| Task goal |
Leave out the pictures and copy the remaining records exactly.

Data items
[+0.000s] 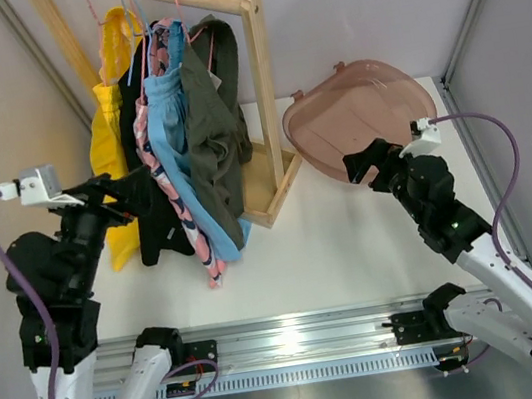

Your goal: Remove the shorts from the hanger

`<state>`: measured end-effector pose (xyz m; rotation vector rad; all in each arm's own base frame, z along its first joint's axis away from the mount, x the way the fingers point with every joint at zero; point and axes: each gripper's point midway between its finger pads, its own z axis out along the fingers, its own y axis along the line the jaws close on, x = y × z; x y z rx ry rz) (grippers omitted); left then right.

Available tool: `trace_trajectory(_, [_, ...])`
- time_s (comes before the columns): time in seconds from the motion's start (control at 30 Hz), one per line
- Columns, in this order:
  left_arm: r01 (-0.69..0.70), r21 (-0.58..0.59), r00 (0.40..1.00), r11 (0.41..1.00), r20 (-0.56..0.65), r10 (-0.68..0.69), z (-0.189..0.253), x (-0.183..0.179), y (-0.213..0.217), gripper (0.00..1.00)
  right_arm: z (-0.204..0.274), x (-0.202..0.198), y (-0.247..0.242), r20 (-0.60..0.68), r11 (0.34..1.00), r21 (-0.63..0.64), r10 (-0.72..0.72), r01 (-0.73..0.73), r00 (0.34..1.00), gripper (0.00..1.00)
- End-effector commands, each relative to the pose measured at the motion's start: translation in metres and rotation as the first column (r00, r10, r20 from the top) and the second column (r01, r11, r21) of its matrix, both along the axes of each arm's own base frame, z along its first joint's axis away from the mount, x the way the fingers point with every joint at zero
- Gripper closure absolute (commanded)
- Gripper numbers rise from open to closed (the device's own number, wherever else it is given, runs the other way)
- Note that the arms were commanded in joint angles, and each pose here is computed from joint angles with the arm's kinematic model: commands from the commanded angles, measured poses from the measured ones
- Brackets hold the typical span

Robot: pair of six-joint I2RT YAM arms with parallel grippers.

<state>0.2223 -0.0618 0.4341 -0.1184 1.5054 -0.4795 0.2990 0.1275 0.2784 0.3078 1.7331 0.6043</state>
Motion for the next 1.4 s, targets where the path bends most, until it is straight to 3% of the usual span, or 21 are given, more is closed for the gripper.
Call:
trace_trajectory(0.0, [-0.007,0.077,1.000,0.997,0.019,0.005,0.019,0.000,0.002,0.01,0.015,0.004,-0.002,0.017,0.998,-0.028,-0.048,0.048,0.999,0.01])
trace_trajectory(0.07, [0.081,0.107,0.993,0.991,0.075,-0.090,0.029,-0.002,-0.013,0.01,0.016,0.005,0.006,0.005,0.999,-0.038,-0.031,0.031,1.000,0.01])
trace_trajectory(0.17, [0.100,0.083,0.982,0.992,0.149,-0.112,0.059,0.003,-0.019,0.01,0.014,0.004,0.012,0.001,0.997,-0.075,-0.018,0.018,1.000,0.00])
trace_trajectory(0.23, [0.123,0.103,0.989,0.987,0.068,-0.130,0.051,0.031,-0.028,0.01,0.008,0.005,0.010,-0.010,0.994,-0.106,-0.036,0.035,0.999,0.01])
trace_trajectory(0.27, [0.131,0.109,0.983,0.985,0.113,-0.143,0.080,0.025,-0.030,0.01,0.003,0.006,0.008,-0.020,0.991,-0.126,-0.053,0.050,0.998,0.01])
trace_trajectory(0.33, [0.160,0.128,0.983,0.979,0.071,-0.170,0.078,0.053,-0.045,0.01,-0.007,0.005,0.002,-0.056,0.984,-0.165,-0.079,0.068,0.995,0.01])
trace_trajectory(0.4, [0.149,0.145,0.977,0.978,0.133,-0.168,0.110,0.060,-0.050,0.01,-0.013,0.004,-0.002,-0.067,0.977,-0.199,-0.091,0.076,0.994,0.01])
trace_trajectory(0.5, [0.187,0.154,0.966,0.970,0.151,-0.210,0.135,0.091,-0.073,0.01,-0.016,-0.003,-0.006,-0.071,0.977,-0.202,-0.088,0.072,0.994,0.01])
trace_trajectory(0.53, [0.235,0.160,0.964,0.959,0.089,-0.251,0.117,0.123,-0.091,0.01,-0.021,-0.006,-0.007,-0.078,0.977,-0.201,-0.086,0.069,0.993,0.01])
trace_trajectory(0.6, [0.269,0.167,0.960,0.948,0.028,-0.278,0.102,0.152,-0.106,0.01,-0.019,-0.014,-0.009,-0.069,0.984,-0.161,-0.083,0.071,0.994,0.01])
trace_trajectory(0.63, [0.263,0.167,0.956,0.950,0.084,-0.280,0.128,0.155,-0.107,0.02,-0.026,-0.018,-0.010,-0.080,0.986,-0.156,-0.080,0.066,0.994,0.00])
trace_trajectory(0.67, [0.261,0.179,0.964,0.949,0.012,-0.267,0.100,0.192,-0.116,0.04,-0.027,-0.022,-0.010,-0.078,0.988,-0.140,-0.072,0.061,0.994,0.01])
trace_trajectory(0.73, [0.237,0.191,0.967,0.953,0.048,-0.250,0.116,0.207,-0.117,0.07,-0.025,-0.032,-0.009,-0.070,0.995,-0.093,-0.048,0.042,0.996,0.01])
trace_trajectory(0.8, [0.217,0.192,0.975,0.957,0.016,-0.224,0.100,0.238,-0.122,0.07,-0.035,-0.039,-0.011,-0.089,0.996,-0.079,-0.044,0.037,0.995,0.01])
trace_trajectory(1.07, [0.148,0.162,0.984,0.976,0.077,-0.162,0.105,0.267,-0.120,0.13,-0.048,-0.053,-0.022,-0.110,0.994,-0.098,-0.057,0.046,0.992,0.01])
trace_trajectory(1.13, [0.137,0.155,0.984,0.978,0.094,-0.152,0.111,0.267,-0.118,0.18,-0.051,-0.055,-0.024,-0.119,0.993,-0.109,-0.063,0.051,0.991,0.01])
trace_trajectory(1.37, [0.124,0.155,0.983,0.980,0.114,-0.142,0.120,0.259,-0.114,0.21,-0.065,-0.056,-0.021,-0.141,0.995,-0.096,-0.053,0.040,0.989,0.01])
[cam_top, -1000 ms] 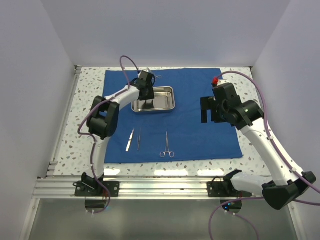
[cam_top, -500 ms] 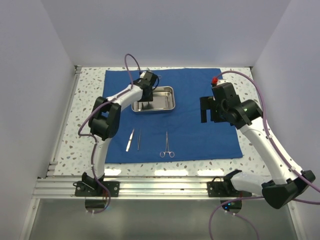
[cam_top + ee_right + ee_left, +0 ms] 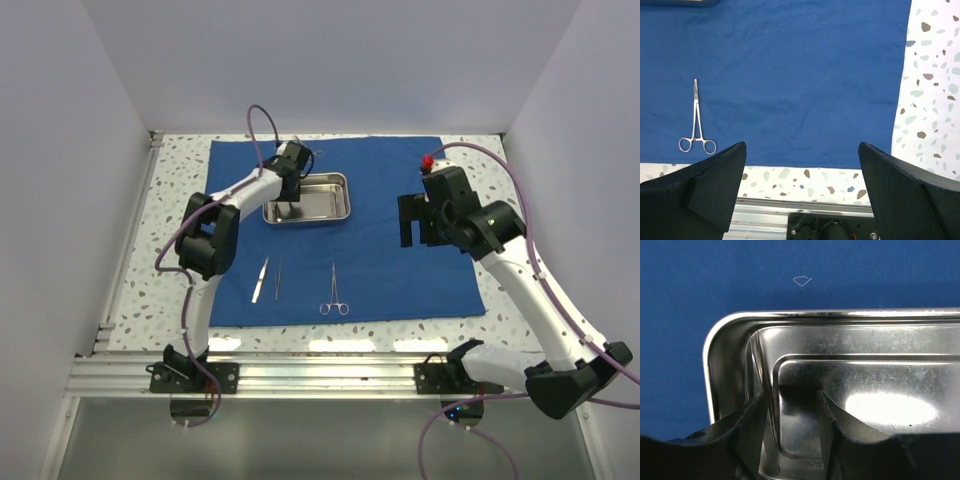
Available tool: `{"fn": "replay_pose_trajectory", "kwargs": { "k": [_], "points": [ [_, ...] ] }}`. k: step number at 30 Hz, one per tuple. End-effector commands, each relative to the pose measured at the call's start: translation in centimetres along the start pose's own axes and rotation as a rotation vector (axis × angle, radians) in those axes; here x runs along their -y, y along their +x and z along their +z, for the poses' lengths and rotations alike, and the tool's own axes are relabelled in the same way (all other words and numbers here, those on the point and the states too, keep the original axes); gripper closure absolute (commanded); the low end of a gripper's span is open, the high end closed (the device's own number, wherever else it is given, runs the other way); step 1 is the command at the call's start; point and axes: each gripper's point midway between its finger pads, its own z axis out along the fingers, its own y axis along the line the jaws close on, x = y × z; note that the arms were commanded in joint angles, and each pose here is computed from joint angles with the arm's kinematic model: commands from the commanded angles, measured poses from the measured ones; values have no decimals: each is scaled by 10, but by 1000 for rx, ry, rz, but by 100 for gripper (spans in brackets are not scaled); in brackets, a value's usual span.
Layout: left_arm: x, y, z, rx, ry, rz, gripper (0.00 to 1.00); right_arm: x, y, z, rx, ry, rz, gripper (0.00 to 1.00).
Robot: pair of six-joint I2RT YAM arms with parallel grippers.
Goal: Open and lay out the surgical kit
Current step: Pick up the medical item from the container.
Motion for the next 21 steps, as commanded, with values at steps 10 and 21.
{"fn": "replay_pose_trajectory", "kwargs": {
  "k": [10, 21],
  "points": [
    [-15, -47, -9, 99, -56, -9, 32, -10, -11, 0, 32, -26, -31, 1],
    [-7, -16, 13, 15, -13, -40, 36, -11, -12, -1, 42, -12, -58, 1]
  ]
}}
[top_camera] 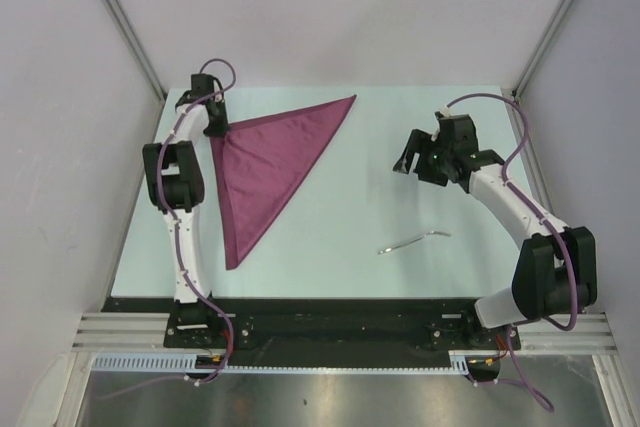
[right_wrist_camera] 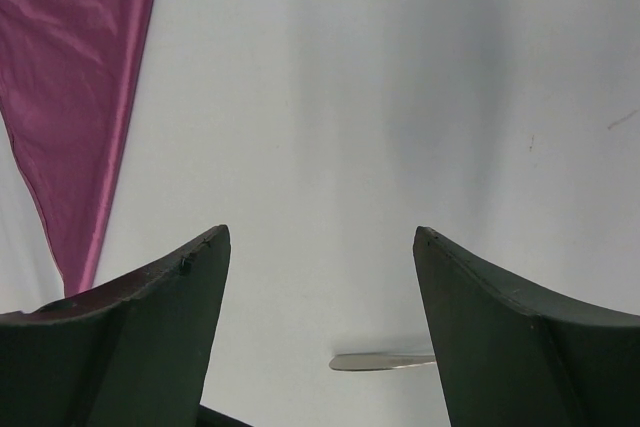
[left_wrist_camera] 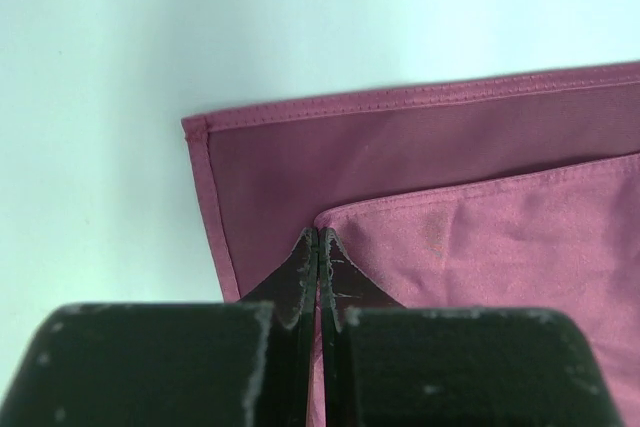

| Answer section |
[+0.000s] 

Your goal: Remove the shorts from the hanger

`<state>`: measured end-effector pose (xyz m; rotation vector rad; all in each arm's own base frame, z along its first joint's axis away from the mount, x the way the fingers point with every joint at zero; point and axes: each gripper's point midway between its finger pads, its own z axis out along the fingers, its own y axis along the line the jaws close on, x = y × z; x y z rx ry rz) (grippers omitted); left then right.

Available tool: `trace_trajectory(_, [_, ...])`
- time_s (comes before the columns): time in seconds from the motion's start (control at 30 Hz), one per line
- Columns, in this order:
  left_arm: r01 (-0.69..0.70), r21 (-0.58..0.59), r00 (0.40..1.00), r11 (0.41..1.00), r20 (-0.56..0.65), r10 (-0.68..0.69), z (-0.189..0.253), x (-0.183..0.179), y (-0.213..0.217), gripper (0.00..1.00)
  right_arm: z (-0.204..0.274), x (-0.202..0.198), y (-0.247..0.242), r20 (-0.60..0.68), r11 (0.34..1.00), r21 (-0.63..0.64), r10 (-0.72..0.72), r01 (-0.73..0.73), r00 (0.34..1.00), gripper (0.00..1.00)
- End-effector commands, each relative to the pose measured at the motion's start: translation in metres and rotation as the first column (r00, r10, r20 from the top) and the second column (r01, r11, r21) of its matrix, both along the axes of each arm's own base frame, z along its first joint's axis away from the mount, x the way the fingers point with every joint at zero
- Gripper closure absolute (commanded)
- Gripper numbers rise from open to closed (the device's own number, wherever else it is given, runs the other way)
- Note that the arms were commanded in joint angles, and each pose here is computed from joint angles with the arm's kinematic model: commands from the commanded angles, measured poses from the measured ones
- Brackets hold the typical span

Robot: pair of six-joint I2RT YAM arms with parallel grippers.

<state>0.2223 -0.0618 0.4341 -0.1184 1.5054 -0.4795 0.2990 0.1275 0.2784 0.3078 1.7331 0.6043</state>
Motion for the next 1.4 s, targets where the path bends most, until it is straight to 3% of the usual span, or 21 are given, more is closed for the gripper.
Call:
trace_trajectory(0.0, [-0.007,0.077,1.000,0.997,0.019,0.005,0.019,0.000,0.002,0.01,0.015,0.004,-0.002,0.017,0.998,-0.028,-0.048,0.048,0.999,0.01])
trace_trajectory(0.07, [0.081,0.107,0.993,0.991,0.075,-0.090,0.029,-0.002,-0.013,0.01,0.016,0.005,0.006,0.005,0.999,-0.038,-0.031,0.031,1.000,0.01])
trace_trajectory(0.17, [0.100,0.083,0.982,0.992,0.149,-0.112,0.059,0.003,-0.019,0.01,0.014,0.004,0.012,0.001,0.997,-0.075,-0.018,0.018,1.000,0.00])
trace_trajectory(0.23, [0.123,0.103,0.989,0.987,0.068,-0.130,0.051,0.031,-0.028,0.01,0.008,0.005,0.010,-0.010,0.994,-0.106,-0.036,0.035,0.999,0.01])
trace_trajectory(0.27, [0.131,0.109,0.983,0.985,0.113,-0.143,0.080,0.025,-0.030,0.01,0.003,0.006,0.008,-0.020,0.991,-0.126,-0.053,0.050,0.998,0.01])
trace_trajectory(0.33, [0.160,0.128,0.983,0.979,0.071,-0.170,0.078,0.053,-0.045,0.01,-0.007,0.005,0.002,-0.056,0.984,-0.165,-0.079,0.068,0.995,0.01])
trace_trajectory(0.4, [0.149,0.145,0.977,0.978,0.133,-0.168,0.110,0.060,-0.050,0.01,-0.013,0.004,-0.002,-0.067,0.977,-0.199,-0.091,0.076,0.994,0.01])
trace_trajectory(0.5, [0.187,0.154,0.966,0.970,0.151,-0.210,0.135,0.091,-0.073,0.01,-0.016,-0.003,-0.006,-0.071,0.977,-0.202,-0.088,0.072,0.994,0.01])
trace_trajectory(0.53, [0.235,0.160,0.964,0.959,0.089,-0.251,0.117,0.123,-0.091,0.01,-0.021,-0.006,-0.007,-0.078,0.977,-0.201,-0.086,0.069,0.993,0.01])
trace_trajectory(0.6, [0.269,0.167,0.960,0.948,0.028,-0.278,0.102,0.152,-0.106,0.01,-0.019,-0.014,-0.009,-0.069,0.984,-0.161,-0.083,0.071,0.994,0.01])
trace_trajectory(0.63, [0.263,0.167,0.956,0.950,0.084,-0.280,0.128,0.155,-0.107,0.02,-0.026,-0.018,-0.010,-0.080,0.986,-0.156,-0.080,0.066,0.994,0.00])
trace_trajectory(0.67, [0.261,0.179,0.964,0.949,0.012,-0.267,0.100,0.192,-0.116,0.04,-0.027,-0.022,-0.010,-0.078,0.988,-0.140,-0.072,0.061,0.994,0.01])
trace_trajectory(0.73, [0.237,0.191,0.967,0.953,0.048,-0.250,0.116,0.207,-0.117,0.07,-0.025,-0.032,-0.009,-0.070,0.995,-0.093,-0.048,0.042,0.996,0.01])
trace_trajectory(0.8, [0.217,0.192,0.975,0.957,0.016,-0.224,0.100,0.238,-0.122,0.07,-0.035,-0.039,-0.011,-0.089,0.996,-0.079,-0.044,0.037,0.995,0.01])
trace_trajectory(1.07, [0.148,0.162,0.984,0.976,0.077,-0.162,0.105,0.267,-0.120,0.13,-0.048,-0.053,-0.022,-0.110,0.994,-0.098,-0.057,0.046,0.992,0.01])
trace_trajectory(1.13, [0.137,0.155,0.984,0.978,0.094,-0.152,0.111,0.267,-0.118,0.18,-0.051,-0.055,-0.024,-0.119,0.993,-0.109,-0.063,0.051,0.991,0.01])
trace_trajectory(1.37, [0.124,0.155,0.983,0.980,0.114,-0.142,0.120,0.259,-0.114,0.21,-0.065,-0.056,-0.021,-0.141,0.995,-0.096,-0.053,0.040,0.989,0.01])
[cam_top, -1000 ms] 
[cam_top, -500 ms] 
[cam_top + ee_right + ee_left, +0 ms] 
Available tool: `{"fn": "replay_pose_trajectory", "kwargs": { "k": [_], "points": [ [_, ...] ] }}`. k: step number at 30 Hz, one per tuple. End-effector commands, each relative to the pose measured at the call's start: translation in centimetres along the start pose's own axes and rotation as a rotation vector (axis × angle, radians) in those axes; here x runs along their -y, y along their +x and z along their +z, for the poses' lengths and rotations alike, and the tool's own axes are relabelled in the same way (all other words and numbers here, those on the point and the states too, keep the original axes); gripper closure absolute (commanded); the low end of a gripper's span is open, the high end closed (the device's own number, wherever else it is given, runs the other way); step 1 is the command at the call's start; point and axes: each gripper's point midway between its finger pads, its own z axis out along the fingers, its own y axis along the line the jaws close on, x = y × z; note that the arms were commanded in joint angles, and each pose here is computed from joint angles with the arm's kinematic model: commands from the commanded angles, measured poses from the measured ones; values have no decimals: each is scaled by 10, but by 1000 for rx, ry, rz, but by 100 for gripper (spans in brackets are not scaled); in brackets, a value's usual span.
Layout: left_arm: x, y, z, rx, ry, rz, gripper (0.00 to 1.00); right_arm: x, y, z, rx, ry, rz, gripper (0.00 to 1.00).
Robot: pair of six-joint I2RT YAM arms with parallel grippers.
Goal: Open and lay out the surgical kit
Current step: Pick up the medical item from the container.
Motion for the next 21 steps, as commanded, with values at steps 10 and 21.
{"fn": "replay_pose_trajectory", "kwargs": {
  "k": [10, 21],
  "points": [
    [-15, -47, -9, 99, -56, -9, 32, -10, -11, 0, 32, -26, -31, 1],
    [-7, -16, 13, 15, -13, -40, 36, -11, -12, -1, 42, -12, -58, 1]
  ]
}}
[top_camera] 
[right_wrist_camera] 
[left_wrist_camera] 

The answer was written out completely.